**TASK REQUIREMENTS**
What lines of the data below hold the string "scene"? Copy each one.

**GIVEN DATA**
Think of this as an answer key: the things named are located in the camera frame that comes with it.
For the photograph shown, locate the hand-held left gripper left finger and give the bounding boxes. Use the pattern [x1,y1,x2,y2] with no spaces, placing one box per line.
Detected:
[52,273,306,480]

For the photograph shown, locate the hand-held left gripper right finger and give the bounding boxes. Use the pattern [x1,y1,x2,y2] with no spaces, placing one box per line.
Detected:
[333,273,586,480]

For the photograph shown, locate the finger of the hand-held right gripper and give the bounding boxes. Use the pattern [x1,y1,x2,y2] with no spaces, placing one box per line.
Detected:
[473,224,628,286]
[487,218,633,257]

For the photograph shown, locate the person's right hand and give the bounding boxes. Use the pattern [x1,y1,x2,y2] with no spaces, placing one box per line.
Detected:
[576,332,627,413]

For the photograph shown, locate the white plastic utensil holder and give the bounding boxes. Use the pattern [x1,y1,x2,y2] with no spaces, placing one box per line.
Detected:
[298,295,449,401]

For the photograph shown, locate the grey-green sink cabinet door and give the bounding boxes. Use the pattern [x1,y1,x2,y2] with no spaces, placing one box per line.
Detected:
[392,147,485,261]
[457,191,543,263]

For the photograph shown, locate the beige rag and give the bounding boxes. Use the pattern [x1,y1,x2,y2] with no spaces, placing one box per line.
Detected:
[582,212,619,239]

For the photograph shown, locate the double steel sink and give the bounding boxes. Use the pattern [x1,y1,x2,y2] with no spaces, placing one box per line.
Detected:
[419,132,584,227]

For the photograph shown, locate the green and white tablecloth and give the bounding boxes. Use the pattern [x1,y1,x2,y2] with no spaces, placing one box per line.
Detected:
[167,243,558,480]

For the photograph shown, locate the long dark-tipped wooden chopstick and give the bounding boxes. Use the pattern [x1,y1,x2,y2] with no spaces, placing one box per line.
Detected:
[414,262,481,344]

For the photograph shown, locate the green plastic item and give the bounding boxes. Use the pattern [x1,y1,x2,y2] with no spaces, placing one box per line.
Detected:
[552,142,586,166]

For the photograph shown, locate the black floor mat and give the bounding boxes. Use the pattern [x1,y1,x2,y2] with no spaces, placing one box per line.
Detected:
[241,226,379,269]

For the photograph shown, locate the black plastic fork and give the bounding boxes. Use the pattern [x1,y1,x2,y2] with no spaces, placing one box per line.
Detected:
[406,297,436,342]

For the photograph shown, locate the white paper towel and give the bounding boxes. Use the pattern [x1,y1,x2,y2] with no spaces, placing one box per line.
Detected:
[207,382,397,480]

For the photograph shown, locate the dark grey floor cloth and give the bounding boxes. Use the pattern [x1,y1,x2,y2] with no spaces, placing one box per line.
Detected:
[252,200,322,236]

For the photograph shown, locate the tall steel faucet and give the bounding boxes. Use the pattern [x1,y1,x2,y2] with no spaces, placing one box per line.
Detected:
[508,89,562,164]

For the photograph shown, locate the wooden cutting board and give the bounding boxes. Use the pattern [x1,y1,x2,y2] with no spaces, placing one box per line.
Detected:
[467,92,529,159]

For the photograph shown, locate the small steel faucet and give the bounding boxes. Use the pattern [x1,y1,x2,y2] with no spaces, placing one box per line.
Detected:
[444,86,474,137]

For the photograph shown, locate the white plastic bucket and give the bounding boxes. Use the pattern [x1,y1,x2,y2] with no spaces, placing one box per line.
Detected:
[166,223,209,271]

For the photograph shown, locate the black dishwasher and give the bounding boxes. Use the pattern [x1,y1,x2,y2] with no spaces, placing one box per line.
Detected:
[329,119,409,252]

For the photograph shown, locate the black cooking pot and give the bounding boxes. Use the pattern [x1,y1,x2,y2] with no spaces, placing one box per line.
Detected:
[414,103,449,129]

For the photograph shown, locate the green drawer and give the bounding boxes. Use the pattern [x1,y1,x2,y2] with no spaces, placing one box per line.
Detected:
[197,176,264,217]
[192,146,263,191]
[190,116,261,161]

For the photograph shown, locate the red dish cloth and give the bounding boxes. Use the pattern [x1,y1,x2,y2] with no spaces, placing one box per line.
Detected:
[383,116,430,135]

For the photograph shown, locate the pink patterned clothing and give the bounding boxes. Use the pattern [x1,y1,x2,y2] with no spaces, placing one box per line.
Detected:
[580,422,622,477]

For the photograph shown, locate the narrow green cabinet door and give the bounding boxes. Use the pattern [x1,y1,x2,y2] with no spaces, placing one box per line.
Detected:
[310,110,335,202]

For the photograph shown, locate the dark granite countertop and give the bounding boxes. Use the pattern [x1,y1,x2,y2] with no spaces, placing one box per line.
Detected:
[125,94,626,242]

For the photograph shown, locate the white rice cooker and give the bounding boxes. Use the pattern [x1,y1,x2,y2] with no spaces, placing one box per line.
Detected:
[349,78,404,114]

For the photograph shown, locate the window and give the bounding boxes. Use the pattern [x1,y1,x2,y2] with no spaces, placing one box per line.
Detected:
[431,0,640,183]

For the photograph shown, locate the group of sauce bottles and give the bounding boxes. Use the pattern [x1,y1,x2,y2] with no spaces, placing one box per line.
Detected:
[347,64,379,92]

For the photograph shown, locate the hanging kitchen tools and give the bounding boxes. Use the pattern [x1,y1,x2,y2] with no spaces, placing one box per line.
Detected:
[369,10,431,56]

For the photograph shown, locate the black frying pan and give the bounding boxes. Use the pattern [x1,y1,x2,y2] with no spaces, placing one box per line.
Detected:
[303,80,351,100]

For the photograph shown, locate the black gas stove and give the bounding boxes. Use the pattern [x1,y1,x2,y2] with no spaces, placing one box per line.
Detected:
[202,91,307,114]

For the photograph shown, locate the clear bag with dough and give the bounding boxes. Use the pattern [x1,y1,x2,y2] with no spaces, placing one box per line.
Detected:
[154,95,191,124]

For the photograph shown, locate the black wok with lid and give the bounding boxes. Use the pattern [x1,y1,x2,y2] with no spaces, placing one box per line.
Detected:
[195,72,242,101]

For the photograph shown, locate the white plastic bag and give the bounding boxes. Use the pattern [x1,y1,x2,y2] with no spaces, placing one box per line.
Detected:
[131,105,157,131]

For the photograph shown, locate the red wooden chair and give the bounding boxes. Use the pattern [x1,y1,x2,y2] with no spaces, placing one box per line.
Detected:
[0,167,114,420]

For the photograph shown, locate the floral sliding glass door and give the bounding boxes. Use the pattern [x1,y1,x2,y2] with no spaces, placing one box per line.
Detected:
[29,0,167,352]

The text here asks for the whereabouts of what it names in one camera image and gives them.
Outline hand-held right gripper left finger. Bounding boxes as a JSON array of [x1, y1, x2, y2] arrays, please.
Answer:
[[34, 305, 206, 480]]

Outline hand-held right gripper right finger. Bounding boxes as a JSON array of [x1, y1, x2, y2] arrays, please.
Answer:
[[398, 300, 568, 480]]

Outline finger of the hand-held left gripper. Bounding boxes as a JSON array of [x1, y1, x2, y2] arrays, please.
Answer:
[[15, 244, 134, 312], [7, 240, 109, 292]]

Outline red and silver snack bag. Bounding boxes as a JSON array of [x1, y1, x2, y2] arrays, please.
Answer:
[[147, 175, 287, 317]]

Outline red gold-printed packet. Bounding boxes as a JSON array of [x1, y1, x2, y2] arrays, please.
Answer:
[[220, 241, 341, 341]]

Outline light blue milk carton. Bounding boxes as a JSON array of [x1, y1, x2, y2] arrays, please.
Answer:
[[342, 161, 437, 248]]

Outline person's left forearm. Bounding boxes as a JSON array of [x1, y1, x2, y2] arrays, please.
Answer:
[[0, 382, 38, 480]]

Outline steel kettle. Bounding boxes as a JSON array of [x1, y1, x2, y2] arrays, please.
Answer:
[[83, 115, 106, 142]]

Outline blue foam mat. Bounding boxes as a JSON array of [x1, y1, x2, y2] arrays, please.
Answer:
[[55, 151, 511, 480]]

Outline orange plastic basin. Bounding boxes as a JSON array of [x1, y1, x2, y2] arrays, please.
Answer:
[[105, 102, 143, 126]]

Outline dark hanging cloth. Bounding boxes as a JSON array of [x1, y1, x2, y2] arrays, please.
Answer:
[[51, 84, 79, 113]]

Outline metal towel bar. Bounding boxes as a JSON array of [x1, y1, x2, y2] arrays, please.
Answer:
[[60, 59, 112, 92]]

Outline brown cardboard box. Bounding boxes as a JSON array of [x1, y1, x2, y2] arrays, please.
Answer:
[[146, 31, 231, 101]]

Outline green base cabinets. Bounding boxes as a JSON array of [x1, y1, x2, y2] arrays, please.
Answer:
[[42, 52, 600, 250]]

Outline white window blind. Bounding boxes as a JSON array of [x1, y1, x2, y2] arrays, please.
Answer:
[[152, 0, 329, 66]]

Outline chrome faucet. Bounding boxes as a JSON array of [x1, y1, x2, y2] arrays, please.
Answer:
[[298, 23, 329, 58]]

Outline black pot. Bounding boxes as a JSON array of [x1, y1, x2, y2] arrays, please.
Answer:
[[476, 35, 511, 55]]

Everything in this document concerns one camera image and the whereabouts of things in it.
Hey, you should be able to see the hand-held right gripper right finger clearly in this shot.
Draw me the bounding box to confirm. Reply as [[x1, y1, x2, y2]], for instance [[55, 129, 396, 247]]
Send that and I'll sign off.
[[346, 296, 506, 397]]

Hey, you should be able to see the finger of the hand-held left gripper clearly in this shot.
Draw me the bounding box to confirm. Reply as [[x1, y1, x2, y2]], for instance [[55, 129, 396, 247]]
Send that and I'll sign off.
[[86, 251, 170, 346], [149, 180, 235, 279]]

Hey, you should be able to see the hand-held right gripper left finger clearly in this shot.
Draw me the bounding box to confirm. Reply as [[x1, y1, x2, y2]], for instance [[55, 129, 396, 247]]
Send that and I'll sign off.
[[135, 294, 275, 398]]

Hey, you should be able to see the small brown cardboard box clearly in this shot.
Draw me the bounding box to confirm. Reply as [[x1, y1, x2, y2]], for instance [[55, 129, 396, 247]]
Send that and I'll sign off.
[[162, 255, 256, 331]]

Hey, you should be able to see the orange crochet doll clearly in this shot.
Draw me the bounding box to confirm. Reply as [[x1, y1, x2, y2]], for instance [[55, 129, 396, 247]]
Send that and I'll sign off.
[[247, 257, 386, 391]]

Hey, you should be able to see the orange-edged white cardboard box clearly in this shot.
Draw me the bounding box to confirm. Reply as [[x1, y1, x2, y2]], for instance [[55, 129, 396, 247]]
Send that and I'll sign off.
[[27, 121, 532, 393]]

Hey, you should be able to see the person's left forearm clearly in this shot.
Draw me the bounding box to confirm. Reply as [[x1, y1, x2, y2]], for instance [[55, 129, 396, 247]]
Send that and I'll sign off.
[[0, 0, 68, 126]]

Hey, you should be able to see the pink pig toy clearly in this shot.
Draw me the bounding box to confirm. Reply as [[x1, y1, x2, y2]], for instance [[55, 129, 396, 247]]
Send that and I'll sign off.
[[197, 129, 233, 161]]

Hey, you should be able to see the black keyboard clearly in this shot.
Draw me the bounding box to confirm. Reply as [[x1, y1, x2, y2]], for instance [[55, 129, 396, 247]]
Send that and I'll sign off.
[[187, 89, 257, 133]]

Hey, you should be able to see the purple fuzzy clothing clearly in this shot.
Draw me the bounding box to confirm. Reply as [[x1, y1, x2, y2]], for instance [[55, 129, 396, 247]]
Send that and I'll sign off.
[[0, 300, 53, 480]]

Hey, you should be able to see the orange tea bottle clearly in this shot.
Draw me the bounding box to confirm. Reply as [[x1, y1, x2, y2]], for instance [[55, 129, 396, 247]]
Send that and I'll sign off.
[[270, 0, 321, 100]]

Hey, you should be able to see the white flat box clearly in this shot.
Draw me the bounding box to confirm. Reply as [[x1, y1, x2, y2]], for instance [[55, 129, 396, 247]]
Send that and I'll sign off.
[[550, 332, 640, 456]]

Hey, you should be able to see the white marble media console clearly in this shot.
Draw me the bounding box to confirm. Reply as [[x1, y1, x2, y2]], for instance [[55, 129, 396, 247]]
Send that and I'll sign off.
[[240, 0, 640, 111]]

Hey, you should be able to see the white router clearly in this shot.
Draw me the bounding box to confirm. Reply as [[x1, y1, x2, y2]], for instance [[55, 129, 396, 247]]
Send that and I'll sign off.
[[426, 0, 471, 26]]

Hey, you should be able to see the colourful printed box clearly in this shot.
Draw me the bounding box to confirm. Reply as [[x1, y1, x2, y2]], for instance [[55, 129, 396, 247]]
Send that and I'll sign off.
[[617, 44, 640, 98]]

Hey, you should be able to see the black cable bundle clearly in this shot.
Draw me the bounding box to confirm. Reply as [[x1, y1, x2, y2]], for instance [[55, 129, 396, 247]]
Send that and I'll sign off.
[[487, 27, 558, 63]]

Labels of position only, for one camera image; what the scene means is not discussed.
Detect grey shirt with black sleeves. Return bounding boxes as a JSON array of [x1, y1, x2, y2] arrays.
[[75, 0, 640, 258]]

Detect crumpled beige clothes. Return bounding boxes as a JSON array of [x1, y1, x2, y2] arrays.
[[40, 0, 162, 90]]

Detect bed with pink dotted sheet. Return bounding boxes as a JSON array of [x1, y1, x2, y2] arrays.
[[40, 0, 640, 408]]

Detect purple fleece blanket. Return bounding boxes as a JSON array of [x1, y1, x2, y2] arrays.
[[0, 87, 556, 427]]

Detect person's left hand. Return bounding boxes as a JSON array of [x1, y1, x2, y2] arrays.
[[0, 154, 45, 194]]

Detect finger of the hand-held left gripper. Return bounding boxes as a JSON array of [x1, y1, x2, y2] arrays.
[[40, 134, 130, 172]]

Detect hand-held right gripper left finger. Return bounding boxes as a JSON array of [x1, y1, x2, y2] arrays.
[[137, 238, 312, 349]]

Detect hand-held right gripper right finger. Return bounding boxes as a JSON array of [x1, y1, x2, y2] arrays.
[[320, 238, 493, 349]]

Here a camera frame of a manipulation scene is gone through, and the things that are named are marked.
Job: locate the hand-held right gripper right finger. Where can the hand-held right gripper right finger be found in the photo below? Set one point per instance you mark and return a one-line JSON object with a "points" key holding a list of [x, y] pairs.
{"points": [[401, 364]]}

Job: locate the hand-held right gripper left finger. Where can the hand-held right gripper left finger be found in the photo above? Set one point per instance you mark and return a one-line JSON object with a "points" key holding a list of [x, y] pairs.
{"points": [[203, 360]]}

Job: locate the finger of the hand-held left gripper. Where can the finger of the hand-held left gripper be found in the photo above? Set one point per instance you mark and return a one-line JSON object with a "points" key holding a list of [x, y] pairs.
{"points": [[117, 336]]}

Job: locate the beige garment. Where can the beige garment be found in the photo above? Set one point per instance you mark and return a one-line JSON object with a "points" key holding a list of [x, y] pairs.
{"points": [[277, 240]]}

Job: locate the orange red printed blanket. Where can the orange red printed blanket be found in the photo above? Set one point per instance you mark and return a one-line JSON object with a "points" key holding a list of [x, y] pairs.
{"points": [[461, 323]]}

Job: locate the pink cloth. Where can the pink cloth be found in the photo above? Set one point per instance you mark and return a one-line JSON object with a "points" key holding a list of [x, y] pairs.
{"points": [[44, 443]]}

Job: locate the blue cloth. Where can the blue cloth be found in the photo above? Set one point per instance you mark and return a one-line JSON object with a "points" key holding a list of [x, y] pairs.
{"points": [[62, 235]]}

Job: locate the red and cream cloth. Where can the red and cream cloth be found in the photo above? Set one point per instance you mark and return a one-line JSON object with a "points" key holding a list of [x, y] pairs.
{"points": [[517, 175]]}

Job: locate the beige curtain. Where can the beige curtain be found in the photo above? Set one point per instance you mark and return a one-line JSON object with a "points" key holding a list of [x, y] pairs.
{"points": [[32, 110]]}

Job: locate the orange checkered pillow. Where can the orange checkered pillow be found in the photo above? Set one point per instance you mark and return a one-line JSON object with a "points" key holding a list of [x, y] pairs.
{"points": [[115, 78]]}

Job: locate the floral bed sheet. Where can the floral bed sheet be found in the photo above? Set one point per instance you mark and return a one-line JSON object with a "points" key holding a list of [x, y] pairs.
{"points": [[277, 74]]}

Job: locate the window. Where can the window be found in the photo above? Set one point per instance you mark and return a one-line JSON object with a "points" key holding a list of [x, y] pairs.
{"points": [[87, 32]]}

**EXERCISE ANSWER**
Labels of position only, for one camera image; what the scene means is not discussed.
Here a camera frame of a manipulation scene is gone through, and the things that are named are marked.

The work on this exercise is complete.